Three days into COP21, we can begin to see the broad contours of a global agreement to address the challenges of climate change through reductions in greenhouse gas emissions and preparation for changing climatic conditions. Momentum is building, but details are not yet clear. Some advocate for aggressive regulation and government mandates. Others emphasize the role of a motivated and engaged private sector.
The question is what, if anything, can we expect the day after COP21. There are many possibilities, but investors can count on at least one thing: They will need to know more about their investments.
Whether we face more stringent regulation or new market incentives, every investor will need to know how their investments are contributing to greenhouse gas emissions and their potential exposure and preparedness to face changing climatic conditions. There is no advantage in ignorance and no question that a lack of information creates unnecessary risks and lost opportunities.
So, how can investors prepare for the Day After COP21? Investors can begin with two no-regrets actions. Every institutional investor should demand transparency and build their ability to recognize leadership.
Everything starts with information and investors are in a strong position to demand transparency.

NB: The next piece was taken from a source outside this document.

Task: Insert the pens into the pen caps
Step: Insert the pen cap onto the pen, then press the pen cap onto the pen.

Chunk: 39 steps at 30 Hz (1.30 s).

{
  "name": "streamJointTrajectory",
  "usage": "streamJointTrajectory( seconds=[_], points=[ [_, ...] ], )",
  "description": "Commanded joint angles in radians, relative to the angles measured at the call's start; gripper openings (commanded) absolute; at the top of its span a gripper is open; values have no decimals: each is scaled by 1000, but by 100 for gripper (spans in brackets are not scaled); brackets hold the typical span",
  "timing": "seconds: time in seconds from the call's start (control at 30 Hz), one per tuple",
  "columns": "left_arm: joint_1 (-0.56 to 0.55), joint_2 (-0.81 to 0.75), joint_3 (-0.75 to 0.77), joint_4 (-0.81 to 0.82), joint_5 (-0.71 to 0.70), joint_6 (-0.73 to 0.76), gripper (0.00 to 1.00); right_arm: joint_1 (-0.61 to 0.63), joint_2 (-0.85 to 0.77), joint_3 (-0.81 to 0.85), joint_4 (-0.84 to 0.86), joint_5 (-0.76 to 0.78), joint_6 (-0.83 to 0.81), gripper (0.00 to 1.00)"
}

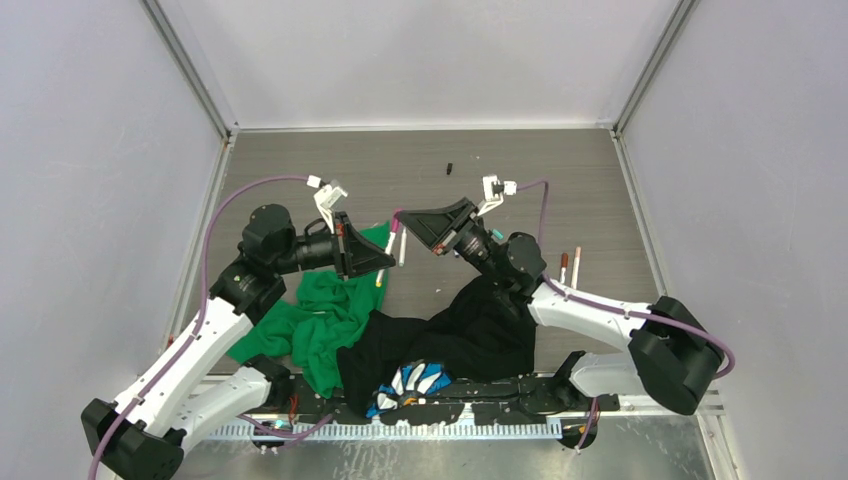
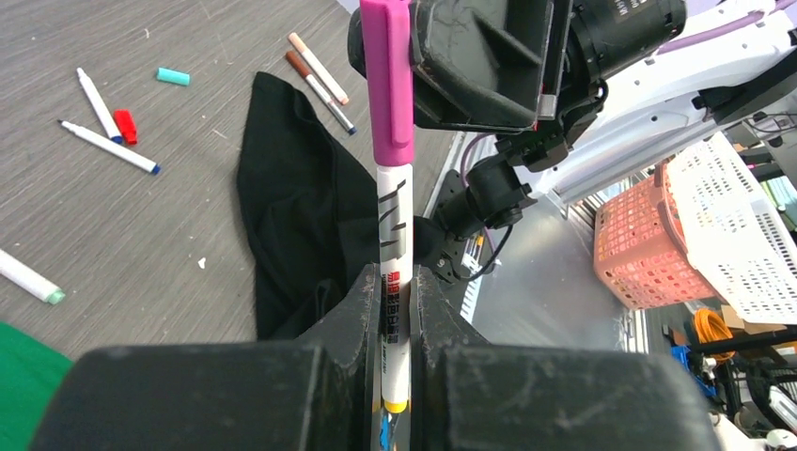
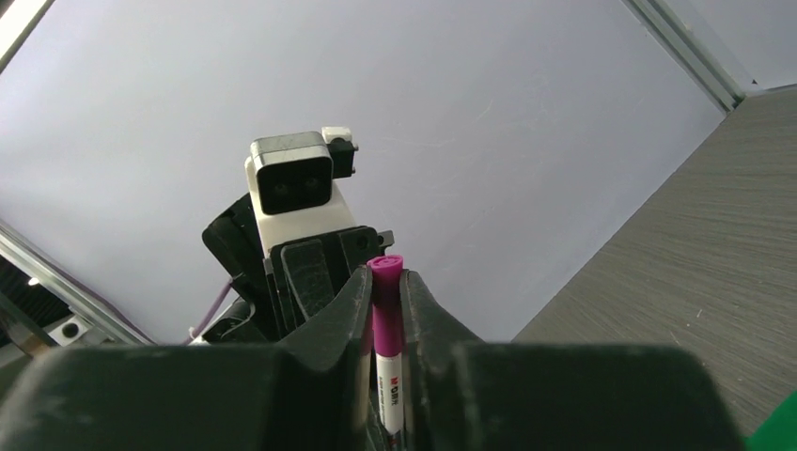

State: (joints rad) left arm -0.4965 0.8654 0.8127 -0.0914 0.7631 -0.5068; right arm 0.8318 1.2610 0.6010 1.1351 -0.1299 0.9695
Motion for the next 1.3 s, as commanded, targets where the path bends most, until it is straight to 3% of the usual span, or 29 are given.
streamJointTrajectory(
  seconds=[0.0,0.1,0.2,0.33,0.63,0.73,1.03,1.27],
  points=[
    [9,-13,27,104,-29,40,0,30,-31,50,-151,-139,-62,34],
    [9,-5,37,93,0,51,0,-8,-84,89,-271,-160,-127,58],
    [9,-8,42,82,7,63,0,-59,-131,129,-359,-197,-177,69],
    [9,-6,45,72,10,70,0,-100,-157,201,-440,-282,-236,75],
    [7,3,45,84,55,67,0,-131,-123,347,-618,-307,-313,75],
    [6,1,45,85,61,66,0,-131,-106,374,-634,-338,-315,73],
    [4,1,47,90,76,63,0,-131,-76,398,-653,-398,-304,52],
    [3,-1,47,91,84,63,0,-130,-55,396,-628,-417,-284,25]
  ],
)
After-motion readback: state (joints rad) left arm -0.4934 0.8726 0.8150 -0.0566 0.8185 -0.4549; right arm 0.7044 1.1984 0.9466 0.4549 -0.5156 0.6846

In line with high level goals for monitoring, reporting, and verification, investors should ask their investments basic questions about climate-related risks and opportunities: What are your greenhouse gas emissions? What is your exposure to climate-related risks? What actions are you taking to address these issues?
After asking these fundamental questions, investors should carefully consider the answers. First, the absence of an answer is telling. The lack of information about greenhouse gas emissions and climate risks should be an immediate red flag. When investments can provide information, an investor should be able to distinguish market leaders from laggards. This does not necessarily require deep technical knowledge. However, it does require the ability obtain objective scoring and systematically compare investments.
Fortunately, demanding transparency and recognizing leadership are easier than ever. Institutional investors have access to a growing universe of mature, globally-scaled tools designed specifically to provide data and information on climate performance: U.N. PRI, GRI, CDP, GRESB and others are committed to providing investors with actionable information on multiple aspects of climate performance. Investors should select the tools that help them demand transparency and recognize leadership. Then they should apply them systematically to their current and future investments. After Paris, this is simply a matter of prudence, risk management, and fiduciary responsibility.
Over the next few days we will begin to see the road beyond COP21 take shape. We can hope for success and a strong foundation for aggressive action to address climate change. Yet, for institutional investors, there is no need to wait. They can start today with practical no-regret strategies. They can demand transparency around climate performance and use this information to recognize leaders and engage with laggards.